Required work - Which lines below mention "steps"? Pick each one out.

[Start of section]

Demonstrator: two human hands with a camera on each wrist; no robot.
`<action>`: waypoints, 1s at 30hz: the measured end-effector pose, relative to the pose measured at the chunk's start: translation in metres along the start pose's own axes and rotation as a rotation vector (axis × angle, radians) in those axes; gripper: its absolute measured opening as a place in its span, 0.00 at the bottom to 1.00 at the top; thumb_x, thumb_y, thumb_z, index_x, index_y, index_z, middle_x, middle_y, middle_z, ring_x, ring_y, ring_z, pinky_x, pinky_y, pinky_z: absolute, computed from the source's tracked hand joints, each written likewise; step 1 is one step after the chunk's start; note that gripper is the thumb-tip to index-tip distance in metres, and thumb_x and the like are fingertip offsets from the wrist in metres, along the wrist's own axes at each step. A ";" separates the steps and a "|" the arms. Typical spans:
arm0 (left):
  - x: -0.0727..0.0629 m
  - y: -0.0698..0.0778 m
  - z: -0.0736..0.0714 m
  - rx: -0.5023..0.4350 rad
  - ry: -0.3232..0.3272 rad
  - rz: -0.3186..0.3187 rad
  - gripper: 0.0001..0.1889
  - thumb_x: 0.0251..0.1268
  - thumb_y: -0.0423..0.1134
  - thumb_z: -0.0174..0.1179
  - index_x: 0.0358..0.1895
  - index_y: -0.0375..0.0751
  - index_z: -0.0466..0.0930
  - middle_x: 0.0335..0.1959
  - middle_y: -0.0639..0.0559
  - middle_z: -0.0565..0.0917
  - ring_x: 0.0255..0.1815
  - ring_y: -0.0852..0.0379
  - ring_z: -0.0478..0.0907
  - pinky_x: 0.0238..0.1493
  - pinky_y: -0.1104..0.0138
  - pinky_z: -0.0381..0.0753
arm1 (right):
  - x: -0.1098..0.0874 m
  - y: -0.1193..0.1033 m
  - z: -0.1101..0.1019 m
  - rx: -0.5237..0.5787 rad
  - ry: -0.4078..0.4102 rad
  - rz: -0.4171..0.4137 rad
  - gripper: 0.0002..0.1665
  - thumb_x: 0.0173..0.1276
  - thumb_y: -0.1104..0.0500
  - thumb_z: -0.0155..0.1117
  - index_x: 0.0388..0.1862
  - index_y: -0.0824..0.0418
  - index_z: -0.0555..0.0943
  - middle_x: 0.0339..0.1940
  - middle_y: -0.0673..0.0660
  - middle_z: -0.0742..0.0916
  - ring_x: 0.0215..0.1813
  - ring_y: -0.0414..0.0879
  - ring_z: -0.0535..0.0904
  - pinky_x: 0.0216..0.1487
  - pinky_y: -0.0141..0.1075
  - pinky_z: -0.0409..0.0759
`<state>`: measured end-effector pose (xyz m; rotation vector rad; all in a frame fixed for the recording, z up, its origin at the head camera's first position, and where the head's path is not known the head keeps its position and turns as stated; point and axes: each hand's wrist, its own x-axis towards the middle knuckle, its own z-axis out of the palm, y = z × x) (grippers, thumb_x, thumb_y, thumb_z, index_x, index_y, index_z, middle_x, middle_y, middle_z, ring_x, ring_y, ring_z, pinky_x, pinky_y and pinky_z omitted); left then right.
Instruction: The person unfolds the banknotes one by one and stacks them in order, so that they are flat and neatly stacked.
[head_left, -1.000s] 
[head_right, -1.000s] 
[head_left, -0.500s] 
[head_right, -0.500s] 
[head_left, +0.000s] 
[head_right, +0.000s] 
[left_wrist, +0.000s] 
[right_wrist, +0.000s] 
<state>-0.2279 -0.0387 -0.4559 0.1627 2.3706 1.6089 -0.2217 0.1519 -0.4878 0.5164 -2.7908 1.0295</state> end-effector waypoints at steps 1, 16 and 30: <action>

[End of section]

Answer section -
`<action>`: waypoints, 1s at 30hz: the measured end-effector pose, relative to the pose measured at the chunk's start: translation in metres along the start pose's own axes and rotation as a rotation vector (axis × angle, radians) in those axes; gripper: its absolute measured opening as a place in its span, 0.00 at the bottom to 1.00 at the top; thumb_x, thumb_y, thumb_z, index_x, index_y, index_z, middle_x, middle_y, middle_z, ring_x, ring_y, ring_z, pinky_x, pinky_y, pinky_z: absolute, computed from the source's tracked hand joints, each written likewise; step 1 is one step after the chunk's start; note that gripper is the thumb-tip to index-tip distance in metres, and thumb_x and the like are fingertip offsets from the wrist in metres, along the wrist's own axes at each step. A ";" separates the steps and a "|" the arms. Typical spans:
<state>-0.2279 -0.0387 -0.4559 0.1627 2.3706 1.6089 -0.2217 0.1519 -0.4878 0.5164 -2.7908 1.0295</state> end-effector waypoints at steps 1, 16 and 30: <action>

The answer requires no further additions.